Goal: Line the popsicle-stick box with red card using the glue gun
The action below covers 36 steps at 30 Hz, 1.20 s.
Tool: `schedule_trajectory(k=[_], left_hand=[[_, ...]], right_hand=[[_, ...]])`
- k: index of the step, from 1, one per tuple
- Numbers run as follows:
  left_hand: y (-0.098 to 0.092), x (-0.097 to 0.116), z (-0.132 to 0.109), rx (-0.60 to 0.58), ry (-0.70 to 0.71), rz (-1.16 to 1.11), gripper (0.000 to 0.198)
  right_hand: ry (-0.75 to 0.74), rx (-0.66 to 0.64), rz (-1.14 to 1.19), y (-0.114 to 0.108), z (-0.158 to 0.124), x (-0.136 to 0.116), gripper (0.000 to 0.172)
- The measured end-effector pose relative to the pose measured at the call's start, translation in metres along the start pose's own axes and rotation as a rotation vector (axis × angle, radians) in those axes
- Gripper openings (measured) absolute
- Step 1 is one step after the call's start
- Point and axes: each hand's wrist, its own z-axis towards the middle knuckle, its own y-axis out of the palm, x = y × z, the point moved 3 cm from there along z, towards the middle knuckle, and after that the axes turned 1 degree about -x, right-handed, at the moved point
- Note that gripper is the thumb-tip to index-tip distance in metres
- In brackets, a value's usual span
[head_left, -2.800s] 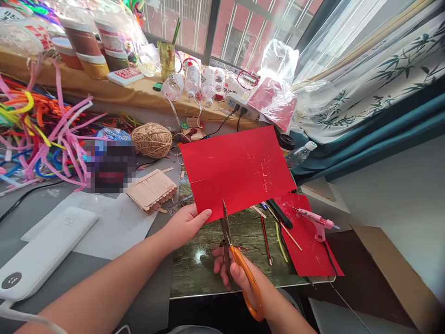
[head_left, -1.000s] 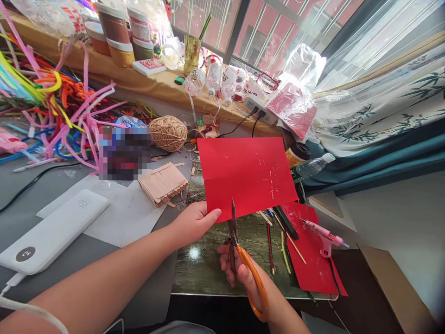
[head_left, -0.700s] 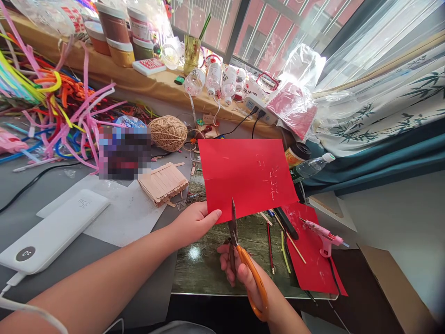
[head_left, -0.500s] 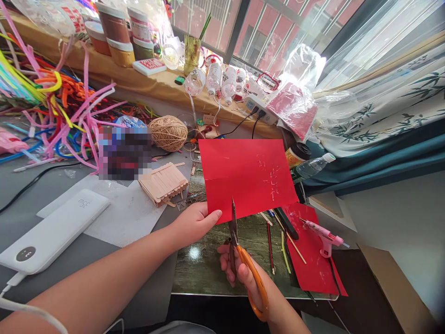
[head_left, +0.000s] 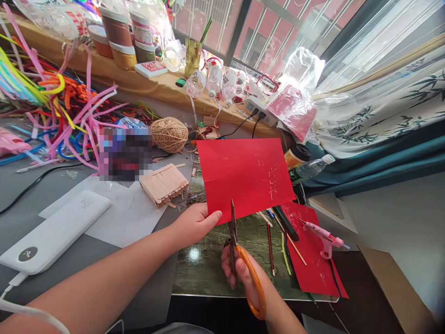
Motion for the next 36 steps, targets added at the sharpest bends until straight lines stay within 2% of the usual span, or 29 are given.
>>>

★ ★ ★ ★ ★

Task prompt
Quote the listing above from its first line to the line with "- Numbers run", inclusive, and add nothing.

Answer to the problem
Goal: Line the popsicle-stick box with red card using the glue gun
The action below covers 36 steps at 30 Hz, 1.20 s.
Tool: `schedule_trajectory(k=[_], left_hand=[[_, ...]], right_hand=[[_, ...]])`
- k: index of the step, from 1, one per tuple
- Numbers run as follows:

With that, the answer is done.